Separating the muscles


8.       The strong, shiny, white cords, called tendons, hold the muscle to the bones. Some of these tendons will pull away from the bone as you separate the muscle bundles. Use a probe, if needed, to find the tendons of the chicken leg. Using the dissection scissors, cut across the tendons at Line A (Figure 1). Observe the numerous tendons and pull the freed muscles down and away from the bone, as if you were peeling a banana. Careful you don't cut any ligaments that attach bone to bone. Look closely at the ligaments.

Examine the two bones in the lower leg. The large bone (Bone A) is the tibia. The small, toothpick-like bone (Bone B) is the fibula.
a.      What sort of connective tissue are tendons composed of?
Tendons are made of tough, connective tissue which joins bones to muscles.

Finding the Tendons

9.       Remove a single muscle by cutting the tendons and peeling the muscle away from the bone.

a.      What sort of muscle tissue is represented? How do you know?
It is skeletal muscle because it connects to tendons which attach to bone.

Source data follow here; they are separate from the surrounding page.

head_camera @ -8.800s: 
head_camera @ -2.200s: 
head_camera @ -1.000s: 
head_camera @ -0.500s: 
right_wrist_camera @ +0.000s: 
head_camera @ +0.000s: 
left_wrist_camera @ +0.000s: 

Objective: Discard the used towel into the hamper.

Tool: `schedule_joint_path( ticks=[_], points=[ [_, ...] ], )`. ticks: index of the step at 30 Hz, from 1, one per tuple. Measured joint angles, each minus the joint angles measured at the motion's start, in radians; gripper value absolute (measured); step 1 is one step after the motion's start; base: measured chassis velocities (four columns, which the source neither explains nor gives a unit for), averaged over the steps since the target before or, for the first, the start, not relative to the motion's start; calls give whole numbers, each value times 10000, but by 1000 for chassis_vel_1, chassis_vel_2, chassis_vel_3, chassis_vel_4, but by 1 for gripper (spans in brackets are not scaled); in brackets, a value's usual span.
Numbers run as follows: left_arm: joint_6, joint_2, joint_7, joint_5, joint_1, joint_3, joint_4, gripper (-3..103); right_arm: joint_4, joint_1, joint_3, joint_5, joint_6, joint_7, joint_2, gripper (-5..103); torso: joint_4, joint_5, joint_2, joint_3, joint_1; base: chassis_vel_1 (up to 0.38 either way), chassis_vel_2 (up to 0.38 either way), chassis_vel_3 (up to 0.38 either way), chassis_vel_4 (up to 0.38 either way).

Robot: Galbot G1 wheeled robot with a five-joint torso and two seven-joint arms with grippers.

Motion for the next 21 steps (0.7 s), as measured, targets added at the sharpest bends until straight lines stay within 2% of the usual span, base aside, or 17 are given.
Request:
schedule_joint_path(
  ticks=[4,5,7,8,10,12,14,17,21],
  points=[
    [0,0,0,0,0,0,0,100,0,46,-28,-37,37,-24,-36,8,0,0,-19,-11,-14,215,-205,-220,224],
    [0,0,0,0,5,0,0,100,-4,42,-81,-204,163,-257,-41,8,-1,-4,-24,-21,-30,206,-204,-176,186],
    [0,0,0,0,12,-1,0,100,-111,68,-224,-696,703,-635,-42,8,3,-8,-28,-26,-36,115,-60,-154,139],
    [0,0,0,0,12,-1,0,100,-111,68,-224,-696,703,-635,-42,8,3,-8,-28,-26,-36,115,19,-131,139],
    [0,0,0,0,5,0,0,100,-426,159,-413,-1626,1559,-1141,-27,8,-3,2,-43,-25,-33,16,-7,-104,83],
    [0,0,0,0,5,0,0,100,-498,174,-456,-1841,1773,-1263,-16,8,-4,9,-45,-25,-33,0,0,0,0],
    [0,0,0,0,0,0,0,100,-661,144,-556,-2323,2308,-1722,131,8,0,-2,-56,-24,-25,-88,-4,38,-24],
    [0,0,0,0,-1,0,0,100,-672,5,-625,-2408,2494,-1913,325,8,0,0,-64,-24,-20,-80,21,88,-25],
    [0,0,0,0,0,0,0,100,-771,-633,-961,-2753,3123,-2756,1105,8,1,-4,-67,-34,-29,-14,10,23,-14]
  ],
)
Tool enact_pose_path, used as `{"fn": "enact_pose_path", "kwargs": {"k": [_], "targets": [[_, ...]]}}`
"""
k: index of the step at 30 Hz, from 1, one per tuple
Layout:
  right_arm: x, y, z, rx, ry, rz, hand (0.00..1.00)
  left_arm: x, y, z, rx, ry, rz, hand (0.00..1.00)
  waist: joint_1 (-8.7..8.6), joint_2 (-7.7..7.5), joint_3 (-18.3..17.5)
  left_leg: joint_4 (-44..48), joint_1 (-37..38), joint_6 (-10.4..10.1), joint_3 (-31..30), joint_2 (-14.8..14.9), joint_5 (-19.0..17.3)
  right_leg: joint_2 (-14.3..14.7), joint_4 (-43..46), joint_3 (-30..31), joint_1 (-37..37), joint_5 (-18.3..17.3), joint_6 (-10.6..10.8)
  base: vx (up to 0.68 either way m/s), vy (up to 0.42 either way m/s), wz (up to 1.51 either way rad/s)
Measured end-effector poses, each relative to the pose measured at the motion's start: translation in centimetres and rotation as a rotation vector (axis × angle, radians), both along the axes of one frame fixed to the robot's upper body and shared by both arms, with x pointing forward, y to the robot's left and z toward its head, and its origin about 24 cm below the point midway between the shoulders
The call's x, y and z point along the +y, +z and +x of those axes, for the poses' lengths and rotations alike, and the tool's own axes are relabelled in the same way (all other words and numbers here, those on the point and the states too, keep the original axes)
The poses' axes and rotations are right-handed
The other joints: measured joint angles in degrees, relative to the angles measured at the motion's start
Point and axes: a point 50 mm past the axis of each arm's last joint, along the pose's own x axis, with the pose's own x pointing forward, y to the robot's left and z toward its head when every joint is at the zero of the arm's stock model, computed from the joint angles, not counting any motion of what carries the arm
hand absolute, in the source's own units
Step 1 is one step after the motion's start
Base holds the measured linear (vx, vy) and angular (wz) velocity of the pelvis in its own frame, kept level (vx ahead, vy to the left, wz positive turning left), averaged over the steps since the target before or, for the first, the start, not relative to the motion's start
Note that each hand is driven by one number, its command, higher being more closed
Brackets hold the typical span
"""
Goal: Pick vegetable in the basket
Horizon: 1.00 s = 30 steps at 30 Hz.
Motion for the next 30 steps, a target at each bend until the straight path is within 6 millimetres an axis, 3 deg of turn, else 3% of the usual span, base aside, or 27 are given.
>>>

b.      Nerves are generally thin, threadlike white strands found between the muscle and the
nearest bone. Look for the nerve in your specimen. Did you find them? ___Yes

c.       What is the physical difference in the tendon of the insertion when compared to the origin?
A tendon is broader where it attaches to the bone at the origin, but it is compact and narrower at insertion where it is attached to moveable bone.

Tendon shapes differ at origin and insertion points


10.       Remove all remaining muscle to expose the bones of the chicken leg.

a.      What is the soft material inside a bone?
The soft material inside a bone is Yellow bone marrow.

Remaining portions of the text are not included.